*What is needed*:
Print the entries exactly; skip the pictures.

*Excerpted records*:
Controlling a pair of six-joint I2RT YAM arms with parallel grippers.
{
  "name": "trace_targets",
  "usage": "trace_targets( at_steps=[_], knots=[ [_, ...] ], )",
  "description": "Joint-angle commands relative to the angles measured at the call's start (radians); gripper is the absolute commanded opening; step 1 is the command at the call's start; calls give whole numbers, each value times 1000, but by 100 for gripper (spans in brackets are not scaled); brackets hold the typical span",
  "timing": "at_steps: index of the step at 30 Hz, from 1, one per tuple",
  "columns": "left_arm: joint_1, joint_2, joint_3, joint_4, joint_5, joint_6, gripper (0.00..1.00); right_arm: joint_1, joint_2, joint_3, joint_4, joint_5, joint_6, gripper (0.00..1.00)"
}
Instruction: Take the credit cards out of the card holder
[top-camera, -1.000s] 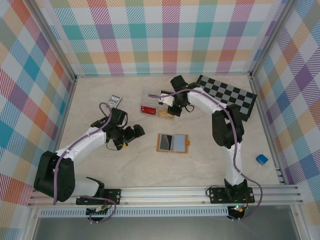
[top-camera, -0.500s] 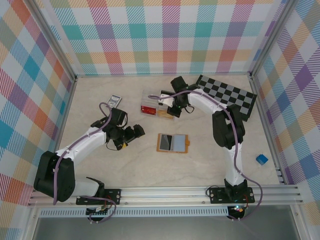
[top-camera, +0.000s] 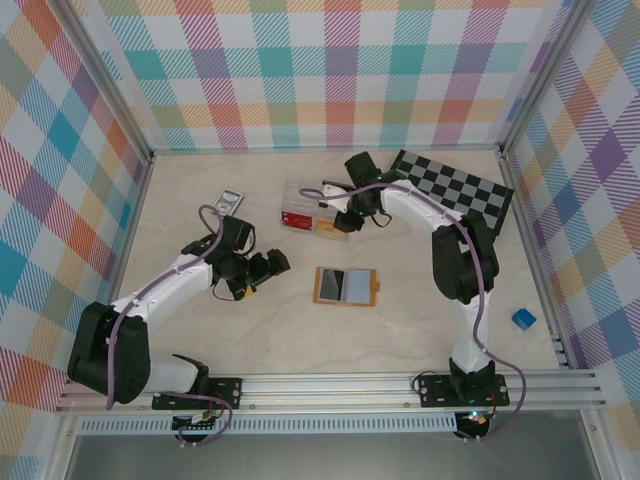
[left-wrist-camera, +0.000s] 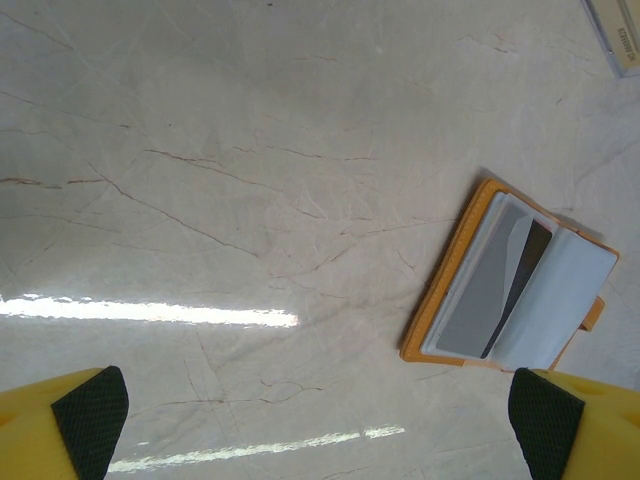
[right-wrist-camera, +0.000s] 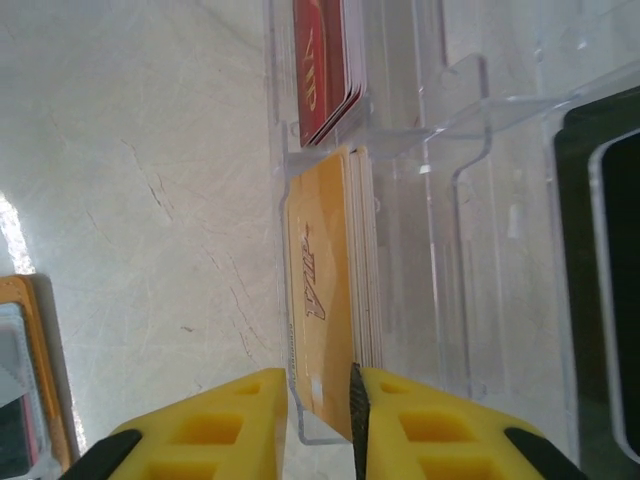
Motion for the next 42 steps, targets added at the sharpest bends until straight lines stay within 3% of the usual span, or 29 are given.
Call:
trace_targets(
  at_steps=[1,7,16,23,31,42],
  knots=[
    [10,2,1,6,26,7,100,-6,-93,-32,35,-21,72,28],
    [7,2,1,15,44,-13,100,-6,-238,-157,65,-15,351,31],
    [-26,25,4,75,82,-36,100,36,-489,-503,140,-13,1054,32],
    [-93,84,40,130,104,-36,97,53,-589,-764,292,-111,1451,38],
    [-207,148,52,287,57,-131,89,71,-548,-891,522,-206,1663,34],
    [-280,298,122,324,59,-152,50,92,-411,-831,542,-187,1708,24]
  ],
)
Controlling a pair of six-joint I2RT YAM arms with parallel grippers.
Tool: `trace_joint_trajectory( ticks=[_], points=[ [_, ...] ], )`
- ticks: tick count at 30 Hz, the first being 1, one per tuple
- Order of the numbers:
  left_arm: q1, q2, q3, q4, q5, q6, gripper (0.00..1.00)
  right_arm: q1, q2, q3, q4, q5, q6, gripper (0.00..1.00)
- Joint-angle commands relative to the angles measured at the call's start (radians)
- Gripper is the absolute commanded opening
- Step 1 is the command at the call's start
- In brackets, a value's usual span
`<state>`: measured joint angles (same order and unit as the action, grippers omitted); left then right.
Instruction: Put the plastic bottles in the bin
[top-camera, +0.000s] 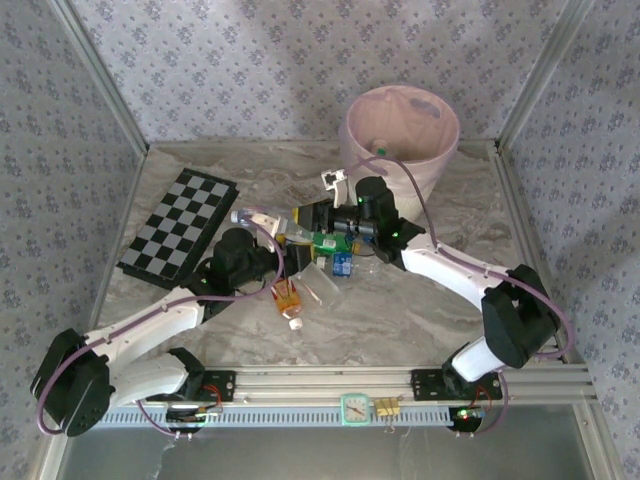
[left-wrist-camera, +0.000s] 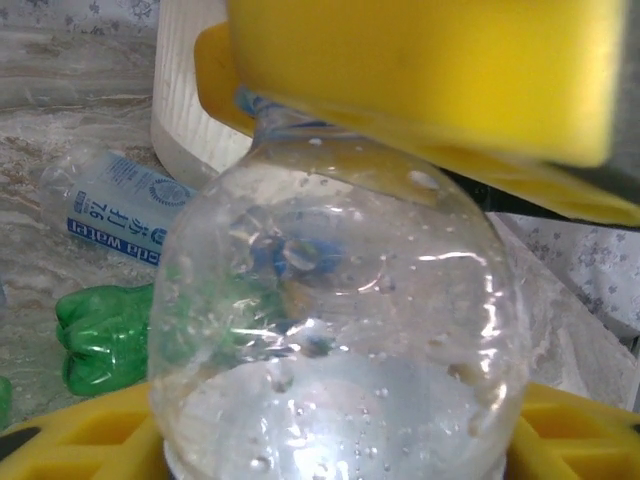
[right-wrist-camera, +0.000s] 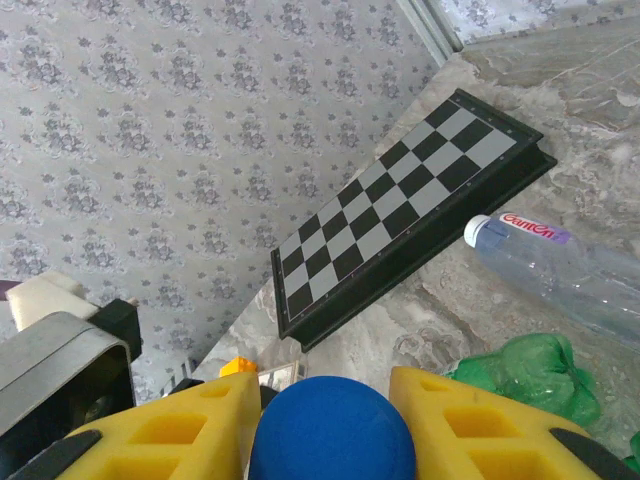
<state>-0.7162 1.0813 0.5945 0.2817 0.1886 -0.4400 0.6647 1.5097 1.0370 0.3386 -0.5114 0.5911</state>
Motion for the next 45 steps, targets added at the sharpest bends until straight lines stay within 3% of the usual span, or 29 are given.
trace_joint_trajectory(
  ticks=[1,4,7,16,21,26,29,35,45],
  points=[
    [-0.009,-0.032,0.013,0.027,-0.032,0.011,0.75,-0.006,0.011,0.039,-0.019,-0.001,-0.008,0.37],
    [-0.006,-0.052,0.003,0.023,-0.086,0.006,0.91,-0.024,-0.005,0.057,-0.069,0.015,-0.033,0.36],
    [0.006,-0.09,-0.022,0.002,-0.18,0.003,1.0,-0.054,-0.026,0.101,-0.16,0.035,-0.078,0.35],
    [0.177,-0.22,-0.161,-0.067,-0.323,-0.182,1.0,-0.186,-0.056,0.405,-0.518,0.14,-0.253,0.35],
    [0.239,-0.233,-0.188,-0.163,-0.391,-0.271,1.0,-0.309,-0.032,0.575,-0.558,0.143,-0.218,0.35],
    [0.271,-0.228,-0.208,-0.214,-0.389,-0.307,1.0,-0.427,0.018,0.705,-0.514,0.117,-0.18,0.35],
    [0.274,-0.232,-0.225,-0.22,-0.385,-0.315,1.0,-0.465,0.059,0.776,-0.526,0.184,-0.216,0.34],
    [0.276,-0.255,-0.243,-0.239,-0.385,-0.323,1.0,-0.492,0.137,0.808,-0.515,0.374,-0.347,0.35],
    [0.278,-0.303,-0.252,-0.277,-0.39,-0.324,1.0,-0.482,0.294,0.793,-0.582,0.342,-0.37,0.37]
  ],
)
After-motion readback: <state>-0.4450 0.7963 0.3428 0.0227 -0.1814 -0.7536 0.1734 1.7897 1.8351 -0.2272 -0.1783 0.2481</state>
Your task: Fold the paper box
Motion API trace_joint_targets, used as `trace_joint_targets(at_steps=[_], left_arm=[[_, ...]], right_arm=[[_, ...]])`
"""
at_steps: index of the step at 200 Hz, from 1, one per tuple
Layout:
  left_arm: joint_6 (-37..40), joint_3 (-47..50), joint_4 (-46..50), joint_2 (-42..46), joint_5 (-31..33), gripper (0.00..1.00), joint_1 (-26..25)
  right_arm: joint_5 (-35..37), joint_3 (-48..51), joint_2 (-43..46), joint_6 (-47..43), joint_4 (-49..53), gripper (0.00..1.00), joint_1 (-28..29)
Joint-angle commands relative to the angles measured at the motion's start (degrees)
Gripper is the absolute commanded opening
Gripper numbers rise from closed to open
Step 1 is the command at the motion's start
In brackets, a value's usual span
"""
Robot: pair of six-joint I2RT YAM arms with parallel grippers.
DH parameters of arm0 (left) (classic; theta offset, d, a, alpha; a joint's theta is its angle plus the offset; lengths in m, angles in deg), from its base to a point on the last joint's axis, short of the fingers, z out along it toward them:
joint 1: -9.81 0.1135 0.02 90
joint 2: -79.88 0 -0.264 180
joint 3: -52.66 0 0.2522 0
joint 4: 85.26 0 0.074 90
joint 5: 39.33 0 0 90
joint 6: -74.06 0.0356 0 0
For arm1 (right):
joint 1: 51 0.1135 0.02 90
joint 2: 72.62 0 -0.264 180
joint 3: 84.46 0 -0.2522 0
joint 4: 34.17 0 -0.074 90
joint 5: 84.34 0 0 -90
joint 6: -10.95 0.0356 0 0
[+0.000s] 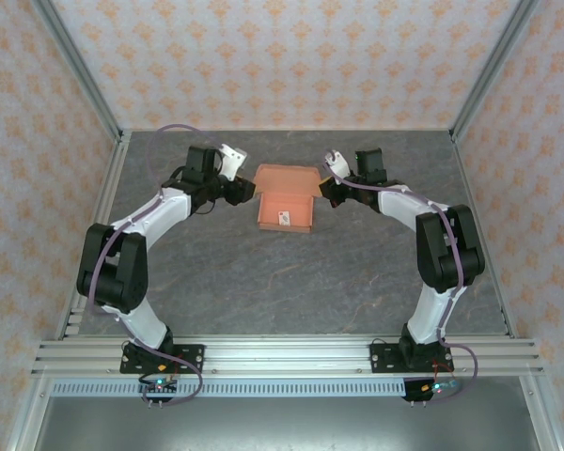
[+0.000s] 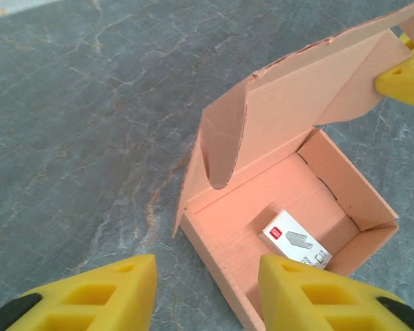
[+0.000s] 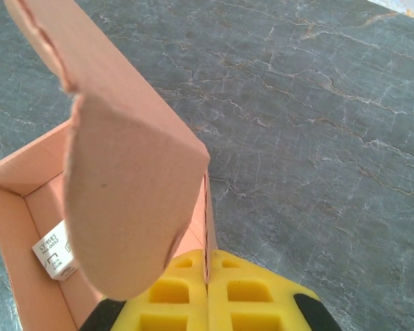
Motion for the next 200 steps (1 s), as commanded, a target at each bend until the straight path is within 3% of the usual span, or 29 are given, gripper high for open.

*Answer section*:
Controlling a pair of six-joint I2RT YAM arms with parallel grippers.
{
  "name": "trace_targets",
  "usage": "trace_targets( at_steps=[_], knots=[ [_, ...] ], )",
  "description": "Joint-angle commands relative to the angles measured at the call's start (radians); gripper is the absolute commanded opening; step 1 is the command at the call's start; calls give whole numbers, each value times 1000, but by 100 for gripper (spans in brackets are not scaled); brackets hold the typical span",
  "timing": "at_steps: index of the step at 30 Hz, from 1, one per tuple",
  "columns": "left_arm: joint_1, joint_2, joint_3, joint_4, joint_5, joint_6, gripper (0.00..1.00); right_arm: joint_1, joint_2, joint_3, joint_4, joint_5, joint_6, gripper (0.00..1.00)"
}
Instruction: Take the credit cards out of the card holder
[top-camera, -1.000s] 
[top-camera, -0.500s] 
[top-camera, +0.000s] 
[left-wrist-camera, +0.000s] 
[right-wrist-camera, +0.000s] 
Motion for the next 42 steps, targets added at the sharpest bends until straight lines stay within 3% of the usual span, or 29 are given.
Call:
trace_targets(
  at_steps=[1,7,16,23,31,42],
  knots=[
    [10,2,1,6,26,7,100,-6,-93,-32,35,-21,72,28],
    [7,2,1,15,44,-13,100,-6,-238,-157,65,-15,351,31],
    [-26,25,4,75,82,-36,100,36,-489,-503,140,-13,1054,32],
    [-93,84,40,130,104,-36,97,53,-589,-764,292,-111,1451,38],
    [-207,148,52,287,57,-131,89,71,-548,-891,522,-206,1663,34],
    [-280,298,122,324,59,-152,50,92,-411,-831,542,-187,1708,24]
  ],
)
Controlling a pair of six-joint I2RT YAM arms with parallel grippers.
Tool: `trace_joint_trajectory( ticks=[_], points=[ [_, ...] ], )`
- ticks: tick count at 30 Hz, the first being 1, one per tuple
- Order of the numbers:
  left_arm: q1, q2, q3, q4, q5, q6, gripper (0.00..1.00)
  right_arm: q1, q2, q3, q4, q5, q6, gripper (0.00..1.00)
- Joint-angle commands relative to the angles measured at the call's start (radians)
- Gripper is the absolute commanded opening
- Step 1 is the command at the call's start
- In brackets, a value's usual span
`<state>`: measured joint angles (same order and unit as the action, grippers omitted); left then right.
Instruction: Put the plastic bottles in the bin
[top-camera, +0.000s] 
[left-wrist-camera, +0.000s] 
[right-wrist-camera, +0.000s] 
<state>-0.7162 1.0813 0.5945 0.2817 0.1886 -0.4400 0.6647 1.5097 1.0370 0.3386 -0.5114 0.5911</state>
Motion for the next 45 steps, targets added at the sharpest bends until straight lines stay within 3% of the usual span, or 29 are given.
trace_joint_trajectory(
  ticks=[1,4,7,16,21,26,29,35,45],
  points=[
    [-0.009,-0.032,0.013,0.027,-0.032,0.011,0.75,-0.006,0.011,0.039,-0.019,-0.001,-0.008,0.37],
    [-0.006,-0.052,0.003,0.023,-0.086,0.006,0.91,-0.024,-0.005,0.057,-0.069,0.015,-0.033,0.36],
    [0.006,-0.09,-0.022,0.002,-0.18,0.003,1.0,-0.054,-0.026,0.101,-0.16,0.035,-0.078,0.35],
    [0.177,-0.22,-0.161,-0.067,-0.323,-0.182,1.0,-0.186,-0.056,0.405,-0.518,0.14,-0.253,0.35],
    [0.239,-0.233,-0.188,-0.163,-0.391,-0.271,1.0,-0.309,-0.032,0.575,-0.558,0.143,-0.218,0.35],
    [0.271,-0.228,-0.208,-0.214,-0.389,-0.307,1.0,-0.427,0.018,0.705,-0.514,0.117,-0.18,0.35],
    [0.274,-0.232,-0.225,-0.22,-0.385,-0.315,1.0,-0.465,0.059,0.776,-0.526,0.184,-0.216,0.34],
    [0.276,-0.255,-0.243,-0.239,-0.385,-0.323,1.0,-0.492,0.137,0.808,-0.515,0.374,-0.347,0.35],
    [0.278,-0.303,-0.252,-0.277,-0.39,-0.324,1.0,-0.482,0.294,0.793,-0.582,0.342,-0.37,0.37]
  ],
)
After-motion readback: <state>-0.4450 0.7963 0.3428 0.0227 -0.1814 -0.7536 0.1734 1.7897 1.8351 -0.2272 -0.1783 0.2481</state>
Your task: Fold the paper box
Motion API trace_joint_targets, used as `trace_joint_targets(at_steps=[_], left_arm=[[_, ...]], right_arm=[[_, ...]])`
"""
at_steps: index of the step at 200 Hz, from 1, one per tuple
Layout:
  left_arm: joint_6 (-37..40), joint_3 (-47..50), joint_4 (-46..50), joint_2 (-42..46), joint_5 (-31..33), gripper (0.00..1.00), joint_1 (-26..25)
  right_arm: joint_5 (-35..37), joint_3 (-48..51), joint_2 (-43..46), joint_6 (-47..43), joint_4 (-49..53), gripper (0.00..1.00), joint_1 (-28..29)
Joint-angle commands relative to the angles measured at the motion's start (degrees)
Gripper is the absolute commanded opening
Gripper numbers rise from closed to open
Step 1 is the command at the motion's start
In brackets, a value's usual span
"""
Robot: pair of six-joint I2RT YAM arms with parallel grippers.
DH parameters of arm0 (left) (classic; theta offset, d, a, alpha; a joint's theta is its angle plus the offset; lengths in m, angles in deg), from its base to a point on the last joint's axis, short of the fingers, z out along it toward them:
joint 1: -9.81 0.1135 0.02 90
joint 2: -79.88 0 -0.264 180
joint 3: -52.66 0 0.2522 0
joint 4: 85.26 0 0.074 90
joint 5: 39.33 0 0 90
joint 6: -74.06 0.0356 0 0
For arm1 (right):
joint 1: 51 0.1135 0.02 90
joint 2: 72.62 0 -0.264 180
joint 3: 84.46 0 -0.2522 0
joint 4: 34.17 0 -0.074 90
joint 5: 84.34 0 0 -90
joint 6: -10.95 0.0356 0 0
[+0.000s] 
[+0.000s] 
[+0.000s] 
Motion for the next 200 steps (1 s), as commanded, a target at each bend until the straight path is within 3% of the usual span, or 29 are given, gripper high for open.

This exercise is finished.